Originalbild Lederhaut
© Fraunhofer ITWM
Originalbild Lederhaut
Erfasste Kontur der Lederhaut
© Fraunhofer ITWM
Erfasste Kontur der Lederhaut

Detektion manuell aufgebrachter Markierungen

Vollautomatische Systeme zur Fehlerdetektion sind bisher kaum im Einsatz.  Als Alternative ist das manuelle Aufbringen von Markierungen an den Fehlerstellen weit verbreitet. Diese Markierungen können durch vergleichsweise einfache Kamerasysteme digitalisiert und der anschließenden Zuschnittoptimierung zugeführt werden. Trotzdem ist – aus ähnlichen Gründen wie bei der Konturerfassung – die automatische Erkennung der Markierungen mit einigen Schwierigkeiten verbunden.

Um festzustellen, mit welcher Farbe im Bild die Markierungen aufgebracht worden sind, und welche Farbe der unmarkierten Lederhaut entsprechen, wird zunächst der Farbgradient des Bildes mithilfe einer Eigenwertzerlegung ermittelt. In der Regel ist es hierdurch möglich, einen globalen Schwellwert zur Trennung von Markierung und Hintergrund (Leder) zu finden. Allerdings können hierbei aufgrund der inhomogenen Lederstruktur eine Reihe von Pseudomarkierungen entstehen. Das heißt, Bereiche werden als Markierungen erkannt, sind jedoch in Wirklichkeit Lederstruktur. Diese Übersegmentierung wird durch ein anschließendes Hystereseverfahren eliminiert. Eine morphologische Skelettierung liefert die Vektorisierung der Markierungen, die abschließend zur Weiterverarbeitung im Prozess in Polygonzüge umgewandelt werden.

Lederhaut mit markierten Fehlern
© Fraunhofer ITWM
Lederhaut mit verschiedenen händisch markierten Fehlerregionen und Resultat der Erkennung.

Automatische Fehlererkennung

Wegen der stetig steigenden Qualitätsanforderungen und der wachsenden Leistungsfähigkeit der Bildverabeitungssysteme wird sich in Zukunft die automatisierte Prüfung mehr durchsetzen.

Der Aufbau eines solchen Prüfsystems variiert je nach Produkttyp und Anforderungen. Typischerweise kommen zwei bis vier Zeilenkameras mit Spezialobjektiven und ebenso vielen Beleuchtungen zum Einsatz. In der Regel arbeitet eine Kamera im Auflicht und die anderen Kameras im Dunkelfeld, wobei Richtung/Winkel und Farbe der Beleuchtung variieren. Wegen der großen Datenmenge (je nach Konfiguration einige Gigabyte pro Haut) wird eine leistungsfähige Auswerteeinheit benötigt.

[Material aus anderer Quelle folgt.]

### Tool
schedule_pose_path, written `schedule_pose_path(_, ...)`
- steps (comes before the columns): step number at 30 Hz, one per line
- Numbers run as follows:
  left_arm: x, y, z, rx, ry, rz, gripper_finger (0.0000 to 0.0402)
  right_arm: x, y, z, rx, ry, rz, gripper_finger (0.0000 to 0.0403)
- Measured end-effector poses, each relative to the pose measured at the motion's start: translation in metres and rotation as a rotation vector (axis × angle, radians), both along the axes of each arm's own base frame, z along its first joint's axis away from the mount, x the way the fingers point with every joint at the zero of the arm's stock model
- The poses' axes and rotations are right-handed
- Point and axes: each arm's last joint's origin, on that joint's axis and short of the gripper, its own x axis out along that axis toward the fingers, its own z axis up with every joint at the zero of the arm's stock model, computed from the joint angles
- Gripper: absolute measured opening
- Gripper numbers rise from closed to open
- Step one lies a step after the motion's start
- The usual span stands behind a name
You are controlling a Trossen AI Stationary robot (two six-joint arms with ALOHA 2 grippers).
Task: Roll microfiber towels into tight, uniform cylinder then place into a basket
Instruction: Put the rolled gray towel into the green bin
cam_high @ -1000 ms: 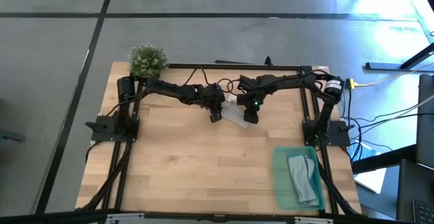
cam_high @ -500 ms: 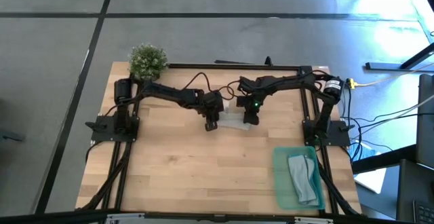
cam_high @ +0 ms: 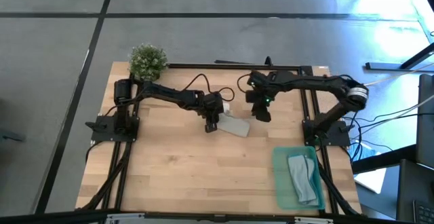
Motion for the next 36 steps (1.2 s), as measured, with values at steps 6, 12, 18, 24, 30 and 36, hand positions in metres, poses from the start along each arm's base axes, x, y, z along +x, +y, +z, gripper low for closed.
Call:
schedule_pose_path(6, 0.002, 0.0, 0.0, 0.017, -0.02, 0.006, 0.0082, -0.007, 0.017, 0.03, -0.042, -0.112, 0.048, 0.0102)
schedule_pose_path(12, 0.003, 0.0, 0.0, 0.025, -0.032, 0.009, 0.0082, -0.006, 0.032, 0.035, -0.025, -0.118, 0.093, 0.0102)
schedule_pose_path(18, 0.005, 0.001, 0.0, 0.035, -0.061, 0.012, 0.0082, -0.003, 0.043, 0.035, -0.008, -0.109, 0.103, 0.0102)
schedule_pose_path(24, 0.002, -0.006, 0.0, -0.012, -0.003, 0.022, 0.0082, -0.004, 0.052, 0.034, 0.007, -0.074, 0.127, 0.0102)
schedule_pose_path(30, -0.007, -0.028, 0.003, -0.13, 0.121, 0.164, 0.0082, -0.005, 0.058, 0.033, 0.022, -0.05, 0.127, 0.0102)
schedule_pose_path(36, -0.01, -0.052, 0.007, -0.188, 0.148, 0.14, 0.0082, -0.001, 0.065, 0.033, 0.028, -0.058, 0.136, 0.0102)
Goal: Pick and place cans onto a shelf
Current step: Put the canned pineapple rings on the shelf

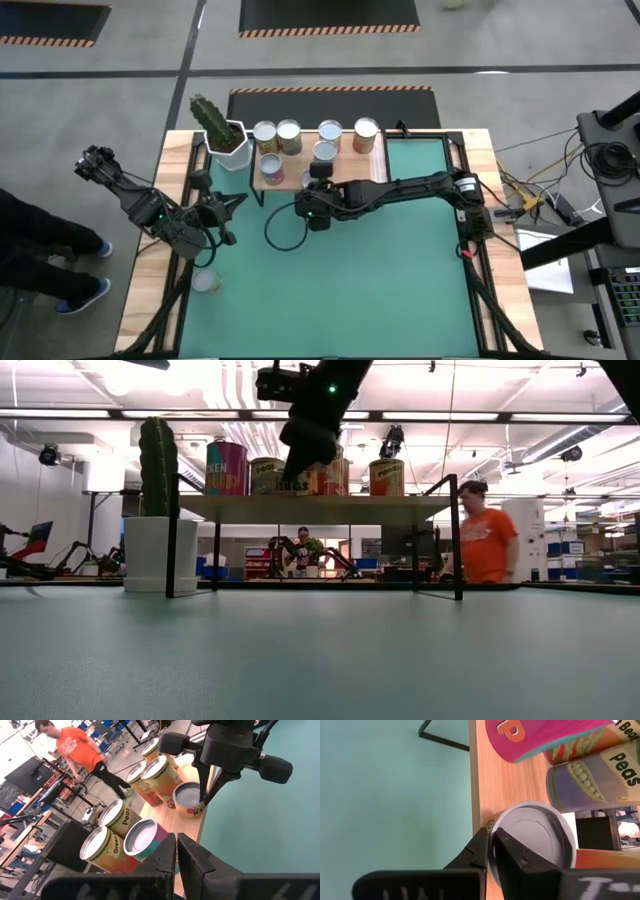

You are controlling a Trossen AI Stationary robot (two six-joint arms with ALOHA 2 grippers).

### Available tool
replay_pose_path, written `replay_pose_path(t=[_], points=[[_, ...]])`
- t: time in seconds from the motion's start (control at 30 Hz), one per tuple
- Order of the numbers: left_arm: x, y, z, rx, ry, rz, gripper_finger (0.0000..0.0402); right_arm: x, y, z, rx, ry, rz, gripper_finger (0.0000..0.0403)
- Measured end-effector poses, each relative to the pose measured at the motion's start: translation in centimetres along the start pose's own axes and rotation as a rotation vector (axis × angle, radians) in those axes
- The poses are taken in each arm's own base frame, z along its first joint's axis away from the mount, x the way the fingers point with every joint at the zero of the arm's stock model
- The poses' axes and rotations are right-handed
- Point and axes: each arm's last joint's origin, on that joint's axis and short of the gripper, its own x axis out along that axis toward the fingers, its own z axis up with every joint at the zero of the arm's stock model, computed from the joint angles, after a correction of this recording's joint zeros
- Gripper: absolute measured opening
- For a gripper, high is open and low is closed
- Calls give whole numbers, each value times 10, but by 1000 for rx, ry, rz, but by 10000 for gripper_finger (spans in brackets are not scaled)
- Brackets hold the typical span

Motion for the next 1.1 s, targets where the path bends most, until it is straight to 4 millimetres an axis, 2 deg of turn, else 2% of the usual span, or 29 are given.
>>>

Diese Anforderungen werden derzeit am besten von PCs mit Mehrkernprozessoren erfüllt.

Bei texturierten Oberflächen (wie bei Leder der Fall) ist eine robuste Auswertealgorithmik von entscheidender Bedeutung. Grob lässt sich die Auswertung in die folgenden vier Schritte unterteilen:

  1. Vorverarbeitung
  2. Fehlerdetektion
  3. Clustering
  4. Fehlerklassifikation

1. Vorverarbeitung

1. Vorverarbeitung

Die Hauptschwierigkeit bei der Fehlerdetektion auf Lederoberflächen liegt in der unregelmäßigen natürlichen Struktur des Leders. Um erlaubte von unerlaubten Unregelmäßigkeiten zu unterscheiden (z. B. Venen von Kratzern), werden aufwendige Vorglättungsschritte benötigt. Dies erlaubt in nachfolgenden Schritten eine leichtere Detektion dieser Fehler und erhöht die Robustheit gegenüber Störungen in den Daten (z. B. Rauschen). Zum anderen kommen Schockfilter zur Anwendung, die Oberflächenfehler im Bild nicht nur erhalten, sondern sogar verstärken.